À travers l'organisation du système fiscal et de la sécurité sociale, ils assument également un rôle de redistributeur. Une multitude de transferts - des personnes en bonne santé vers les malades, des revenus élevés vers les plus faibles, des personnes actives vers les demandeurs d'emploi et les retraités – réduisent le niveau d'inégalité dans la société. Et ce point est très important, car trop d'inégalités peuvent nuire entre autres à la cohésion et à la mobilité sociales, à la stabilité politique, au bien-être général et à la croissance économique.

Pas omnipotent

Ce n’est pas tout. Il y a aussi le rôle de régulateur, par exemple pour s'opposer à des situations de monopole qui entraîneraient des hausses des prix, ainsi qu'un recul des investissements et de l'emploi. Le rôle de protecteur des droits de propriété. Et celui de coopérateur dans les grandes questions transfrontalières telles que le changement climatique, la mondialisation, la migration, la criminalité et le terrorisme. Ces mêmes rôles endossés par le marché ont mené à des échecs inhérents à ses propres limites. L'économie de marché ne protège pas spontanément l'environnement et est par essence indifférente aux inégalités et à la pauvreté. Le marché du travail ne reviendra pas non plus rapidement au plein emploi par ses propres moyens. Et qui croit encore à la nature intrinsèquement stable et systématiquement rationnelle des marchés financiers ? En bref, d'un point de vue macroéconomique, on est bien loin d'avoir mis en place un mécanisme d'autorégulation. Les intérêts individuels et collectifs peuvent fortement diverger.

On pourrait croire que c'est un lieu commun, pourtant, on lit et on entend encore dire que le gouvernement "ne peut que créer les conditions préalables", "doit être géré comme une entreprise", "vit bien au-dessus de ses moyens" ou "détruit le capitalisme et installe une nouvelle économie planifiée". On a parfois l'impression que certains veulent échanger l'État-providence contre l'État gardien de nuit du XIXe siècle. Il est peut-être quelque peu ironique de voir qu'un seul économiste du XIXe siècle, l'allemand Adolph Wagner, affirme que les tâches du gouvernement s'élargissent et s'approfondissent à mesure que les sociétés se font plus prospères et plus complexes. Les économistes britanniques Peacock et Wiseman ajouteraient que l'expansion du secteur public s'effectue par saccades. Des ressources supplémentaires sont nécessaires, notamment en cas de crise : chocs économiques, guerre, troubles sociaux et catastrophes naturelles.

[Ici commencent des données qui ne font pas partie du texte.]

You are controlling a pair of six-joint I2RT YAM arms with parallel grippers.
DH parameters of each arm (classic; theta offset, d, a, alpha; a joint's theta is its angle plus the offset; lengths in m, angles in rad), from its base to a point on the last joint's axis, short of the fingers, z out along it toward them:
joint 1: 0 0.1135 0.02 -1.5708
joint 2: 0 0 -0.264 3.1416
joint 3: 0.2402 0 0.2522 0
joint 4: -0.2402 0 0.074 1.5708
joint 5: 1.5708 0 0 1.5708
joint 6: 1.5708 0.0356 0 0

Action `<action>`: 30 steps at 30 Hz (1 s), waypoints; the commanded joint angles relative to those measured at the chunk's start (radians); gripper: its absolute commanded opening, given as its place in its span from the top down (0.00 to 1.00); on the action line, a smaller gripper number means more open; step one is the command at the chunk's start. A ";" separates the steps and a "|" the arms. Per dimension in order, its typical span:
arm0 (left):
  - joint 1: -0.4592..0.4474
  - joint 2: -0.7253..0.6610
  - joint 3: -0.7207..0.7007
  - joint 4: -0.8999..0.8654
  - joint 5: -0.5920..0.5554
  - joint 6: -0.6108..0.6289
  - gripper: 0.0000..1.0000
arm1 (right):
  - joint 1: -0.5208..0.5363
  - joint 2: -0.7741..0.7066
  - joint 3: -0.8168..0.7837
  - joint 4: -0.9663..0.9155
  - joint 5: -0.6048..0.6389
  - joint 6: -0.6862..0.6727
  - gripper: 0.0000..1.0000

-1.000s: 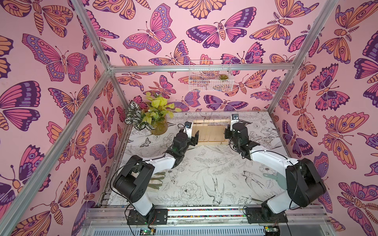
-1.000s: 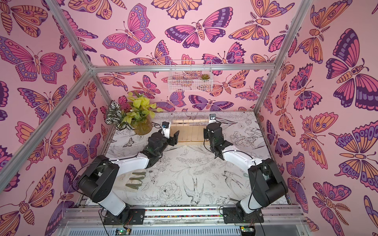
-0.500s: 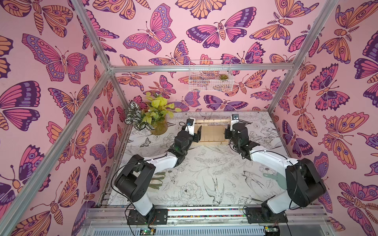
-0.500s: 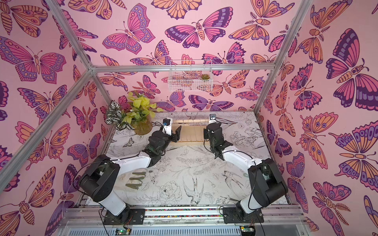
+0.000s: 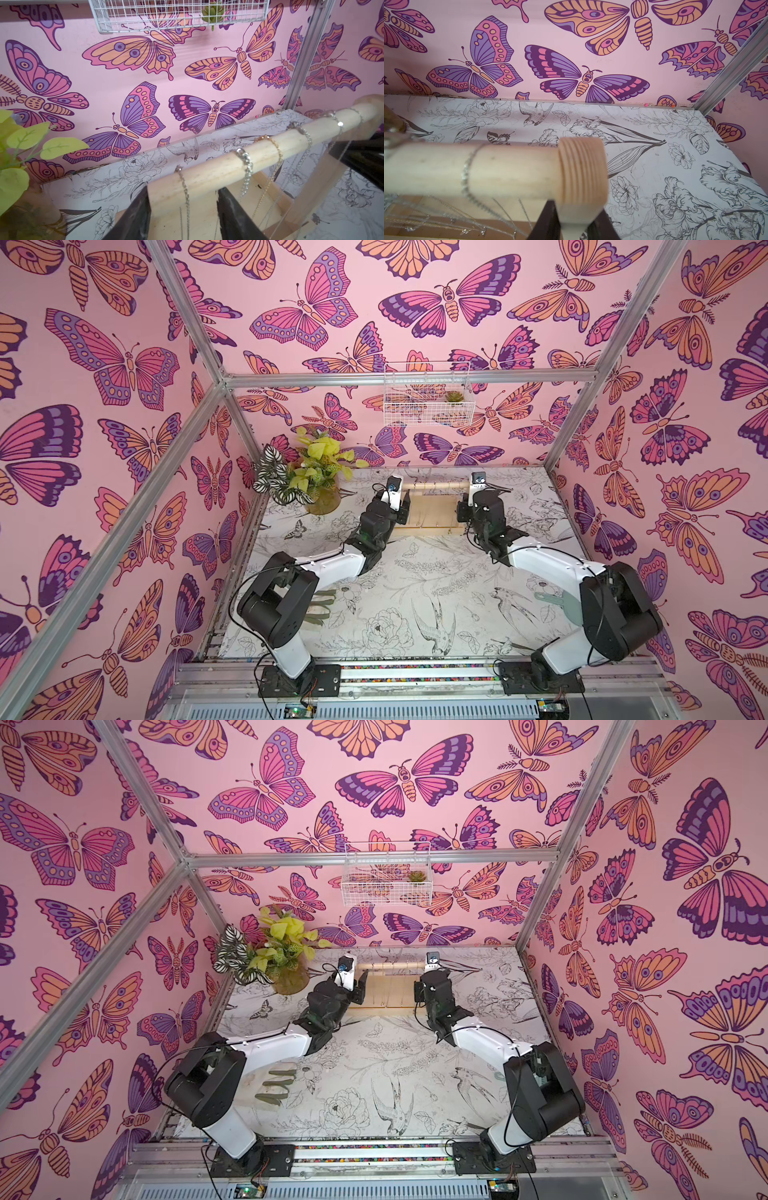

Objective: Take the necklace off the jewelry display stand
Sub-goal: Take off the necklace from the stand.

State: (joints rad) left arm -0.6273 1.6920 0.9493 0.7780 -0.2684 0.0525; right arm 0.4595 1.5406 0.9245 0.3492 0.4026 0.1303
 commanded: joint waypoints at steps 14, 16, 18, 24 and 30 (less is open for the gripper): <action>0.032 -0.014 -0.004 -0.017 -0.069 0.052 0.80 | -0.010 -0.003 -0.008 0.018 0.001 0.009 0.75; 0.047 -0.025 -0.011 -0.021 -0.063 0.040 0.87 | -0.012 0.001 -0.007 0.017 0.001 0.008 0.75; 0.060 -0.034 -0.017 -0.029 -0.055 0.034 0.94 | -0.012 0.001 -0.007 0.020 -0.001 0.010 0.75; 0.085 -0.057 -0.029 -0.040 -0.043 0.032 1.00 | -0.013 0.007 -0.006 0.021 -0.002 0.010 0.76; 0.104 -0.086 -0.030 -0.081 -0.029 0.040 1.00 | -0.015 0.006 -0.003 0.017 -0.001 0.009 0.75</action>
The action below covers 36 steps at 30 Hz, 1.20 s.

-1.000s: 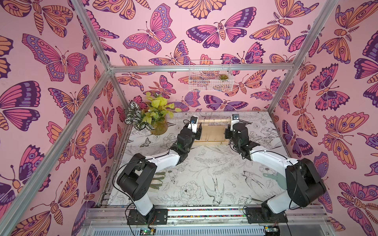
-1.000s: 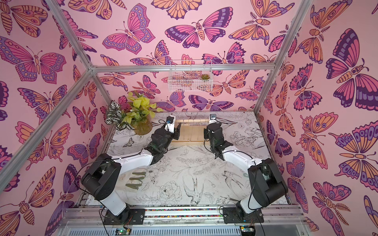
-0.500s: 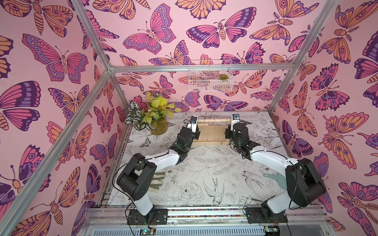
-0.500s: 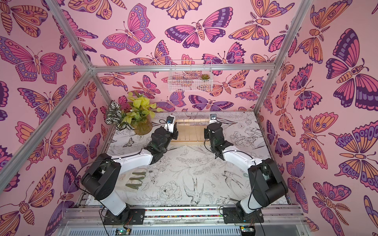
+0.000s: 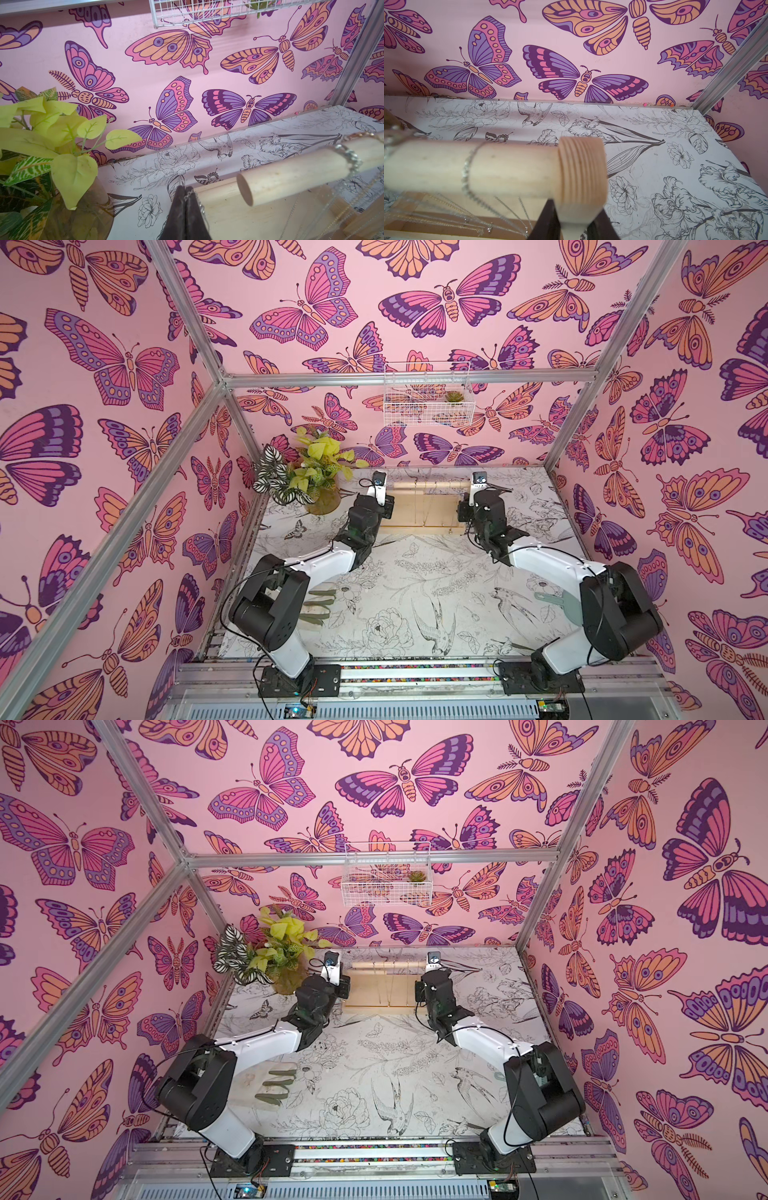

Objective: Take the necklace off the jewelry display stand
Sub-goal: Take off the necklace from the stand.

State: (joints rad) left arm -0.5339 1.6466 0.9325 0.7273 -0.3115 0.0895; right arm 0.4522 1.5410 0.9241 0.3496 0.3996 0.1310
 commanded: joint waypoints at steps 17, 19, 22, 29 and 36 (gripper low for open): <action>0.010 -0.455 -0.001 -0.628 0.479 -0.179 1.00 | -0.009 -0.011 0.016 -0.034 -0.006 0.022 0.53; 0.009 -0.499 -0.005 -0.701 0.536 -0.216 1.00 | -0.009 -0.021 0.013 -0.041 -0.005 0.022 0.49; 0.010 -0.569 -0.029 -0.771 0.607 -0.286 1.00 | -0.009 -0.033 0.013 -0.059 -0.009 0.027 0.44; 0.009 -0.716 -0.093 -0.882 0.732 -0.461 1.00 | -0.008 -0.099 -0.025 -0.082 -0.029 0.056 0.27; 0.002 -0.780 -0.182 -0.887 0.875 -0.602 1.00 | -0.008 -0.187 -0.087 -0.107 -0.048 0.054 0.28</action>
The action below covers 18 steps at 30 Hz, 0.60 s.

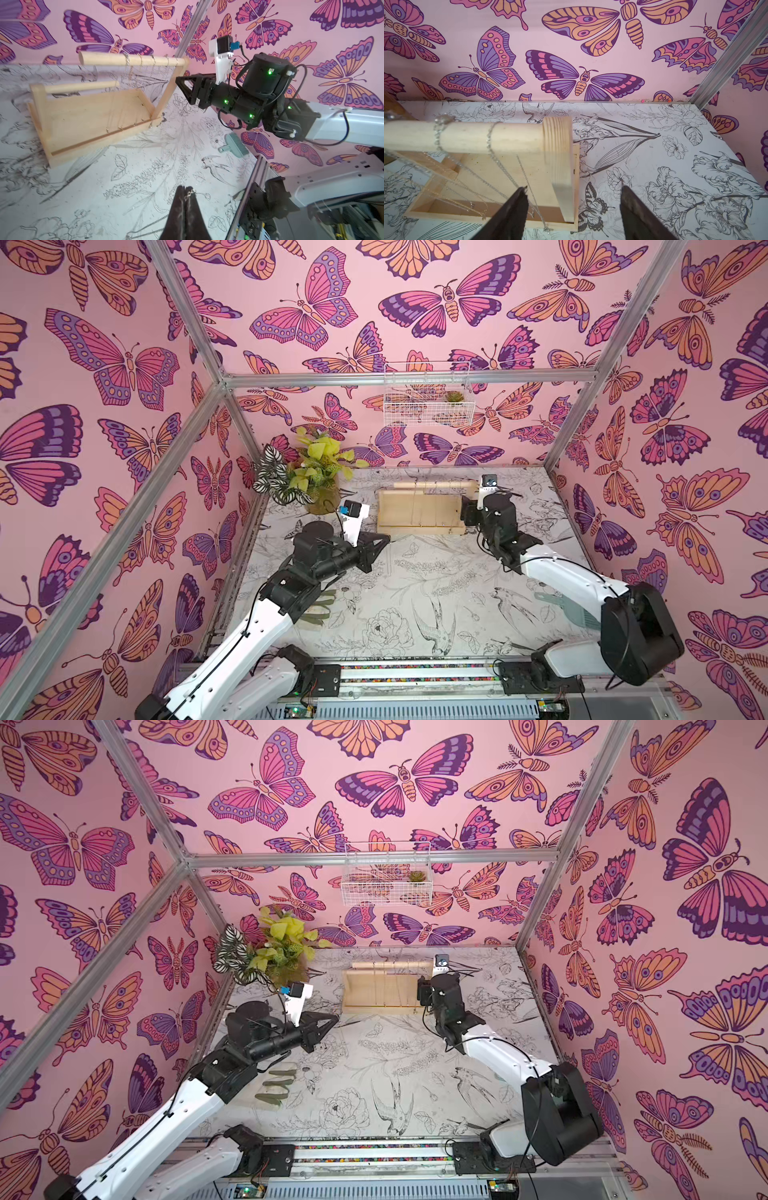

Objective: Take the necklace off the jewelry display stand
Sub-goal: Take off the necklace from the stand, then place the necklace at the center of the board.

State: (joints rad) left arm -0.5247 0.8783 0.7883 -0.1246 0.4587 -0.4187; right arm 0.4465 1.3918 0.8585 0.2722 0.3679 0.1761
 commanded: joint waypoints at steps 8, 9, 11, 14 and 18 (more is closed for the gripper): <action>-0.033 -0.104 -0.121 -0.098 0.109 -0.226 1.00 | -0.002 -0.138 -0.080 -0.070 -0.006 0.012 0.29; -0.034 -0.118 -0.122 -0.114 0.112 -0.240 1.00 | -0.002 -0.152 -0.085 -0.074 -0.005 0.007 0.29; -0.043 -0.143 -0.127 -0.134 0.127 -0.272 1.00 | -0.002 -0.173 -0.094 -0.085 0.000 0.000 0.29; -0.064 -0.175 -0.148 -0.148 0.149 -0.324 1.00 | -0.002 -0.190 -0.104 -0.088 0.020 -0.009 0.29; -0.090 -0.190 -0.170 -0.160 0.174 -0.374 1.00 | -0.002 -0.191 -0.105 -0.093 0.030 -0.016 0.29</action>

Par la suite, les dépenses publiques se contractent à nouveau, mais sans redescendre à leur niveau d’avant crise.

Bien sûr, comme le montre l'histoire, l’État est tout sauf omnipotent et omniscient. Les représentants politiques du gouvernement peuvent faire beaucoup de dégâts. Il est également important de soumettre les dépenses publiques au test d'efficacité. Et l'État-providence implique une participation active. Le système de marché et la société civile sont des sources tout aussi cruciales de richesse et de bien-être. Ils se complètent sans qu'il soit question de hiérarchie. Une prise de conscience plus large de leurs forces respectives permettra certainement de mieux nuancer le débat social et politique.